Kubernetes Architecture

Deep dive into Kubernetes architecture: understand the control plane, master/worker nodes, API Server, Controller Manager, Scheduler, and how components work together to orchestrate containers.

Table of Contents

1. Architecture Overview

Kubernetes follows a client-server architecture with two main components:

  • Control Plane (Master): Manages the cluster and makes global decisions
  • Worker Nodes: Run containerized applications

The control plane maintains the desired state of the cluster, while worker nodes execute the workloads.

2. Control Plane (Master Nodes)

The Control Plane is the brain of Kubernetes. It makes decisions about the cluster (scheduling, detecting and responding to cluster events) and maintains the cluster's desired state.

2.1 Control Plane Components

The control plane consists of four main components:

  1. API Server: Front-end for the Kubernetes control plane
  2. etcd: Consistent and highly-available key-value store
  3. Scheduler: Assigns Pods to Nodes
  4. Controller Manager: Runs controller processes

2.2 High Availability

For production clusters, the control plane should be highly available with multiple master nodes. This ensures:

  • Fault tolerance if a master node fails
  • Load distribution across multiple API servers
  • etcd cluster for data redundancy

3. API Server

The API Server is the central management entity and the only component that directly communicates with etcd.
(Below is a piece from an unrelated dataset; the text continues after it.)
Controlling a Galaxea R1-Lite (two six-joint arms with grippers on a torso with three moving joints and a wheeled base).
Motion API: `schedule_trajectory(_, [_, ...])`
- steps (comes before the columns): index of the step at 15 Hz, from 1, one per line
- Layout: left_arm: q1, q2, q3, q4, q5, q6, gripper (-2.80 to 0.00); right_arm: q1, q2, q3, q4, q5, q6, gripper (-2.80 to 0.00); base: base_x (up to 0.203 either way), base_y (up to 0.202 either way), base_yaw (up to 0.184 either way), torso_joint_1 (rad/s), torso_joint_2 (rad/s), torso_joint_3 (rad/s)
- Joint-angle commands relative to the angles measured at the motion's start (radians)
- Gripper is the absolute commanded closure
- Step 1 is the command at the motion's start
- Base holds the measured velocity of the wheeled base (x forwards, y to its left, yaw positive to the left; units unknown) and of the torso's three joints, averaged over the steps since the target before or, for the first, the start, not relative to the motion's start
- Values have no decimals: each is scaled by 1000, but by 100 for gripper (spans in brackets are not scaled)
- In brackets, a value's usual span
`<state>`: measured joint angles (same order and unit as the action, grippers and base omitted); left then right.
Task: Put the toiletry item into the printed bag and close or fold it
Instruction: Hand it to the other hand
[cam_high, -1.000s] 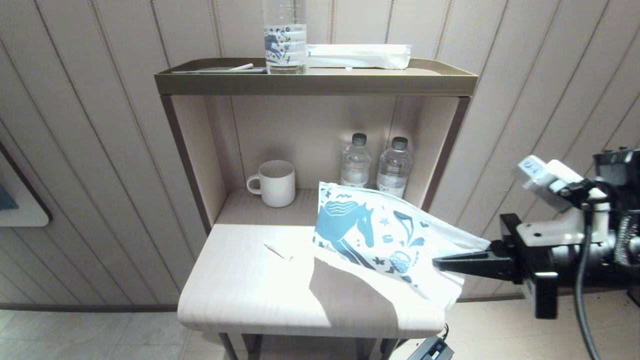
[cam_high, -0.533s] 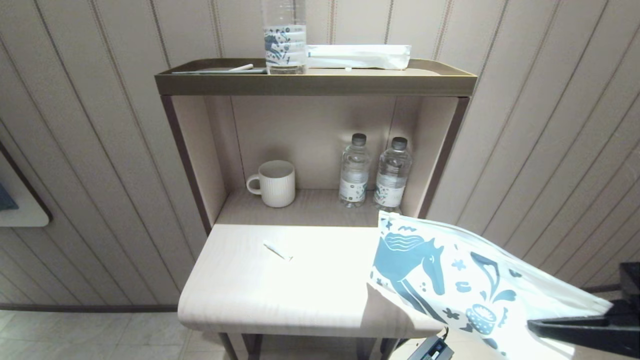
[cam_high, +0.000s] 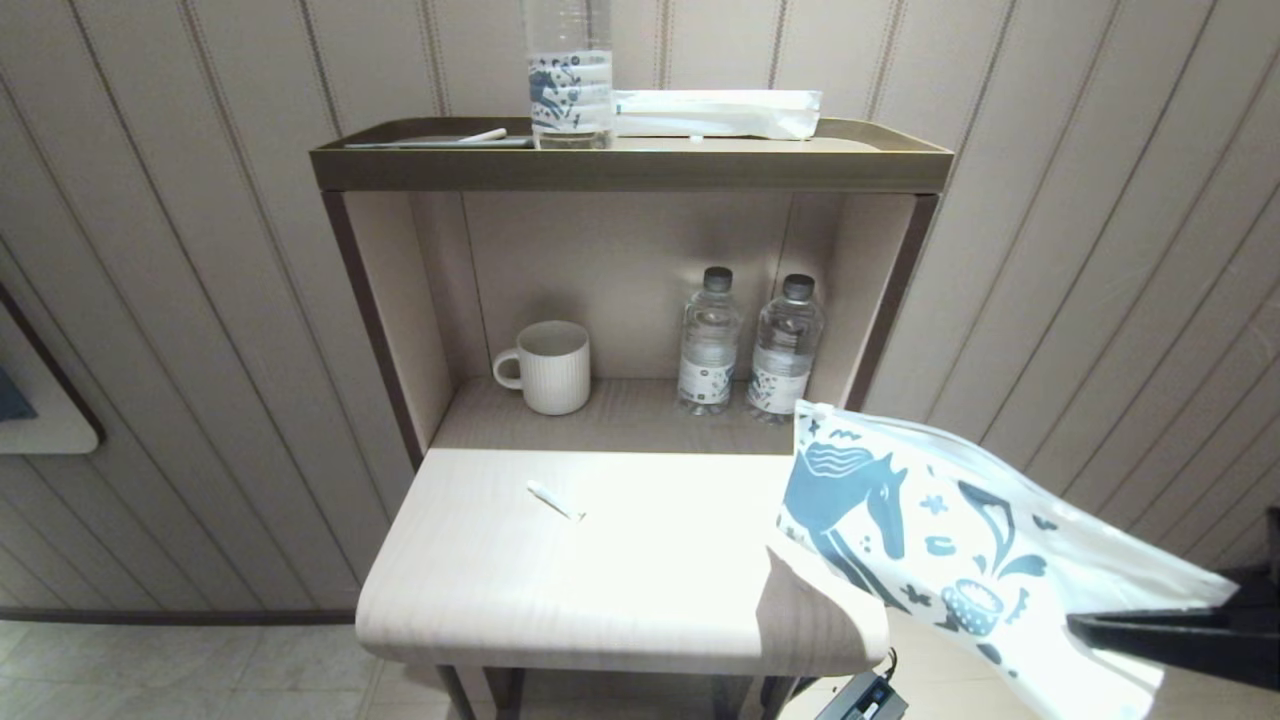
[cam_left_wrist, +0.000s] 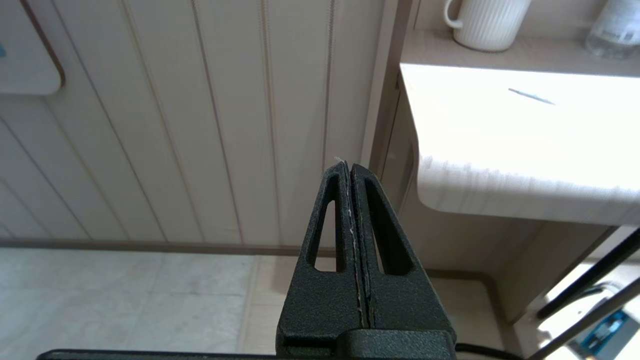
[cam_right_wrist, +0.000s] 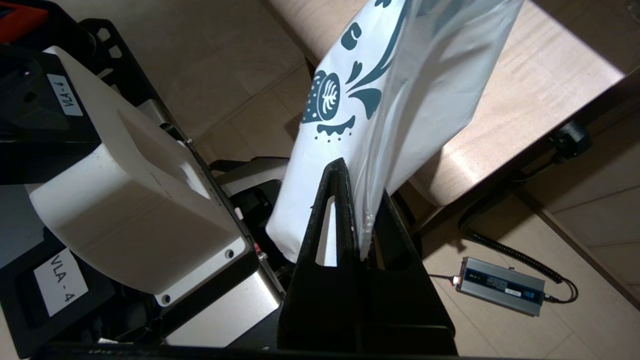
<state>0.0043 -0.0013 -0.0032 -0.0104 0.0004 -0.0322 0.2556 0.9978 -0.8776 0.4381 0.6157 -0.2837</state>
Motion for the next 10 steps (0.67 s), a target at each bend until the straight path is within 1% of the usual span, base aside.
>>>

All other components interact with the API Server.

3.1 Responsibilities

  • Exposes the Kubernetes API
  • Validates and processes API requests
  • Authenticates and authorizes requests
  • Reads from and writes to etcd
  • Manages API versioning

3.2 API Server Features

  • RESTful API: All operations are REST API calls
  • Authentication: Supports multiple authentication methods (certificates, tokens, etc.)
  • Authorization: RBAC (Role-Based Access Control) for fine-grained permissions
  • Admission Control: Validates and mutates requests before persistence

3.3 API Server Endpoint

The API Server typically runs on port 6443 (HTTPS). You can access it via:

kubectl cluster-info
# Output shows API server endpoint

4. etcd

etcd is a consistent and highly-available key-value store used as Kubernetes' backing store for all cluster data.

4.1 What etcd Stores

  • Cluster configuration
  • State of all objects (Pods, Services, Deployments, etc.)
  • Secrets and ConfigMaps
  • Network policies
  • RBAC rules

4.2 etcd Characteristics

  • Consistency: All nodes see the same data
  • Availability: Tolerates node failures
  • Partition tolerance: Continues operating despite network partitions
  • Watch API: Components can watch for changes

4.3 etcd Cluster

In production, etcd runs as a cluster (typically 3 or 5 nodes) for high availability. Only the API Server directly communicates with etcd.

5. Scheduler

The Scheduler watches for newly created Pods with no assigned Node and selects a Node for them to run on.

5.1 Scheduling Process

The scheduler considers:

  • Resource requirements: CPU and memory requests
  • Resource limits: Maximum CPU and memory
  • Affinity/anti-affinity rules: Pod placement preferences
  • Taints and tolerations: Node restrictions
  • Node selectors: Label-based selection

5.2 Scheduling Algorithm

The scheduler uses a two-step process:

  1. Filtering: Find Nodes that can run the Pod
  2. Scoring: Rank Nodes and select the best one

5.3 Custom Schedulers

You can run multiple schedulers and specify which scheduler to use for each Pod, allowing for custom scheduling policies.

6. Controller Manager

The Controller Manager runs controller processes that regulate the state of the cluster. Each controller watches the shared state of the cluster through the API Server and makes changes to move the current state toward the desired state.

6.1 Built-in Controllers

Key controllers include:

  • Deployment Controller: Manages ReplicaSets and Deployments
  • ReplicaSet Controller: Maintains desired number of Pod replicas
  • Node Controller: Monitors Node health
  • Service Controller: Manages cloud load balancers
  • Namespace Controller: Manages Namespace lifecycle
  • Job Controller: Manages Job objects

6.2 Controller Pattern

Controllers follow a reconciliation loop:

  1. Observe the current state
  2. Compare with desired state
  3. Take action to reconcile differences
  4. Repeat

6.3 Example: ReplicaSet Controller

If a ReplicaSet specifies 3 replicas but only 2 Pods exist, the ReplicaSet Controller creates a new Pod to match the desired state.

7. Worker Nodes

Worker Nodes are machines that run your containerized applications. Each Node must run three components:

  1. kubelet: Node agent
  2. kube-proxy: Network proxy
  3. Container runtime: Runs containers

Worker Nodes communicate with the control plane through the API Server.

8. Kubelet

The kubelet is an agent that runs on each Node. It ensures containers are running in a Pod.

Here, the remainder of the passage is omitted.